Reed expressed her gratitude on behalf of the IRRC for the girls’ gracious donation. “As a research center, we are touched by Grace, Sophie, and Talen’s donation to dyslexia research and appreciate that the girls want to bring awareness to dyslexia. This is something that we, as a center, are trying to do, but it is a powerful message that elementary-aged girls are willing to devote themselves to this effort. We are also thankful to Julie and Amal for raising such kind-hearted and generous girls.”
Recently, the Iowa Reading Research Center released a new eLearning Dyslexia Overview module, a free resource for any resident of Iowa to use. The Vignato family is aware of the work for those with dyslexia that is being done and hope the money they donated will contribute to the IRRC’s ongoing efforts.

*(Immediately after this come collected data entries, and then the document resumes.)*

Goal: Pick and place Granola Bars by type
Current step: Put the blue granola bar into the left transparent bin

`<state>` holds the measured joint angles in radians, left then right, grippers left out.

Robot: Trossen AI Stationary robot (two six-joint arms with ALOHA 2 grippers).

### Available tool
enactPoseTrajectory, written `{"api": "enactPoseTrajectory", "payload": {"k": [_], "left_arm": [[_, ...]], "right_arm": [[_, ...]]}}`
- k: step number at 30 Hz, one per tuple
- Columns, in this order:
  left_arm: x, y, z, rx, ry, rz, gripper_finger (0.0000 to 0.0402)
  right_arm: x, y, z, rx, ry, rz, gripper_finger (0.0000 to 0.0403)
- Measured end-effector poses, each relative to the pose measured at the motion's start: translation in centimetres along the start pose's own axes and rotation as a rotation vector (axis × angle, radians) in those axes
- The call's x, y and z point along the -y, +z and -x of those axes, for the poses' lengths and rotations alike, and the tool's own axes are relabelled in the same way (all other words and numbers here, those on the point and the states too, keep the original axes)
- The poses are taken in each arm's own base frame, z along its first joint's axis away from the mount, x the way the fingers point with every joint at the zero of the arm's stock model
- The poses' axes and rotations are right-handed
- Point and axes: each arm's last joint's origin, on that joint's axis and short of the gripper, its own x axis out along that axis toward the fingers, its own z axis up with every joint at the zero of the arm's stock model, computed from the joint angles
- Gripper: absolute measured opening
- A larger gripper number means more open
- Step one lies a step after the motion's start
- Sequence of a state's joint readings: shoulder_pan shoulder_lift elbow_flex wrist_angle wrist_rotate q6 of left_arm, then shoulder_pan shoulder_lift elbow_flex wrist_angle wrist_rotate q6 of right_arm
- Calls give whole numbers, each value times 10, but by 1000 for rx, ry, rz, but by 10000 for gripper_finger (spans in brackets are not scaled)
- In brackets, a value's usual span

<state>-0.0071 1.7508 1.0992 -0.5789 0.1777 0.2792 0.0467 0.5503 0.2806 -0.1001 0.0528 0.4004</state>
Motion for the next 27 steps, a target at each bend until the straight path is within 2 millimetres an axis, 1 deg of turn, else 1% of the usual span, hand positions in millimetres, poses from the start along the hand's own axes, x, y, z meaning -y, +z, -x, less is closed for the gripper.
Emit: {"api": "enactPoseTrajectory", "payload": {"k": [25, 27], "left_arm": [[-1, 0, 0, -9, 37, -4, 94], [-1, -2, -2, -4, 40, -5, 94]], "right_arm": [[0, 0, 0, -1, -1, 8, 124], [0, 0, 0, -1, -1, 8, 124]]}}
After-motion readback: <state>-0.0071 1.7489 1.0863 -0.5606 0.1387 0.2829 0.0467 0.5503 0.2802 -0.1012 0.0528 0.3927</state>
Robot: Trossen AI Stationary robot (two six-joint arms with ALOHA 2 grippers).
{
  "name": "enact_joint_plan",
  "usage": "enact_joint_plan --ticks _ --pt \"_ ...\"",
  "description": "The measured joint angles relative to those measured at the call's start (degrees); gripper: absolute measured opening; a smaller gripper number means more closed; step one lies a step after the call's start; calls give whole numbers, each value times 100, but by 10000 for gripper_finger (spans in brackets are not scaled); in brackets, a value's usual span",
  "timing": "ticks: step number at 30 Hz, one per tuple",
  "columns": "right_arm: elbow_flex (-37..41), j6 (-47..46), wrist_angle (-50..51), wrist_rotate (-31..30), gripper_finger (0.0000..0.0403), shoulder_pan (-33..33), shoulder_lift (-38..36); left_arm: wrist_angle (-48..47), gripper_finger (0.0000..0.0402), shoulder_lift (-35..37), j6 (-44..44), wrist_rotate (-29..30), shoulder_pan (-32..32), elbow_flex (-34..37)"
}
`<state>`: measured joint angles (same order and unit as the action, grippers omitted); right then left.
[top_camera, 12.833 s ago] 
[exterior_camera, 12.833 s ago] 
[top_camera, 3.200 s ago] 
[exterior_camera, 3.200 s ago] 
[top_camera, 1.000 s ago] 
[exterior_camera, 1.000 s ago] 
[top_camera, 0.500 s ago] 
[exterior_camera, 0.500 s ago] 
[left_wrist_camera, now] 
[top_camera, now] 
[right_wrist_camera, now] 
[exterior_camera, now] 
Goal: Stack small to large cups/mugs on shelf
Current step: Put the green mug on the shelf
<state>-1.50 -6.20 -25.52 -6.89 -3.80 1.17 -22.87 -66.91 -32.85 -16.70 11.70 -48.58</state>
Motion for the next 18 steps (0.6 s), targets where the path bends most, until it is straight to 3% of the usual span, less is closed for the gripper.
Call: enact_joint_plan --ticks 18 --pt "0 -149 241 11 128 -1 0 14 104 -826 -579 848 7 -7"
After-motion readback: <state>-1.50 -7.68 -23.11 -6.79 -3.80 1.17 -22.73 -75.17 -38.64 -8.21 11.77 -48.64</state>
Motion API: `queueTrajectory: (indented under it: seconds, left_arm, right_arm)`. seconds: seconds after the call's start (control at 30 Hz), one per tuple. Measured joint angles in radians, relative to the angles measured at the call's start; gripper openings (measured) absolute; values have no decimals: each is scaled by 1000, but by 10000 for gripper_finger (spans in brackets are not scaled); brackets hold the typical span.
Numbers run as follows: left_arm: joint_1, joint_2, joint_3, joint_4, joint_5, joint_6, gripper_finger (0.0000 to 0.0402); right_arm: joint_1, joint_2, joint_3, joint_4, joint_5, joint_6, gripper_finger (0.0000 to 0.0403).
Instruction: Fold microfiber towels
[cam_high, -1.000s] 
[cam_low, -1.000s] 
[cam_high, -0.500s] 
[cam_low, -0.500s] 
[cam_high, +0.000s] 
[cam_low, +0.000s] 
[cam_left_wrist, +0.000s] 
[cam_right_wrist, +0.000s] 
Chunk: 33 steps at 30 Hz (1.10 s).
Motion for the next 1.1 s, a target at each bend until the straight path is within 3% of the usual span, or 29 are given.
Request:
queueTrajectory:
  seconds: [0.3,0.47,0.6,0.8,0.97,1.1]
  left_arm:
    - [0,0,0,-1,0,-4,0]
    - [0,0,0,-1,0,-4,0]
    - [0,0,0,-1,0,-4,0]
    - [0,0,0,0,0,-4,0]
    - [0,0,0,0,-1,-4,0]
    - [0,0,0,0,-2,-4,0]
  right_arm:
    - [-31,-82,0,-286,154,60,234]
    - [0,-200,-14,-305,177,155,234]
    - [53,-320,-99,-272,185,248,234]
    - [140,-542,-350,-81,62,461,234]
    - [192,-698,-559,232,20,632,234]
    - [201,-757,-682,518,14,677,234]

“As a mom, you want to do the best for your children,” Julie said. “I want to educate myself as best as possible so I can advocate for them. That’s why I appreciate the work that the Iowa Reading Research Center does for learning disabilities, especially dyslexia.”
Back at the ceremony, the girls bravely spoke in front of the crowd of IRRC staff members about why dyslexia research is important and valuable to the dyslexia community.
“If future generations can become more aware and educated about dyslexia, then maybe more people will know that it’s okay to have dyslexia,” Sophie said, standing behind a podium that her head barely cleared.
“People who do struggle might learn that they aren’t alone and it’s okay to admit that you have dyslexia. The more research that is done, the more people will learn that dyslexia is nothing to be ashamed of.”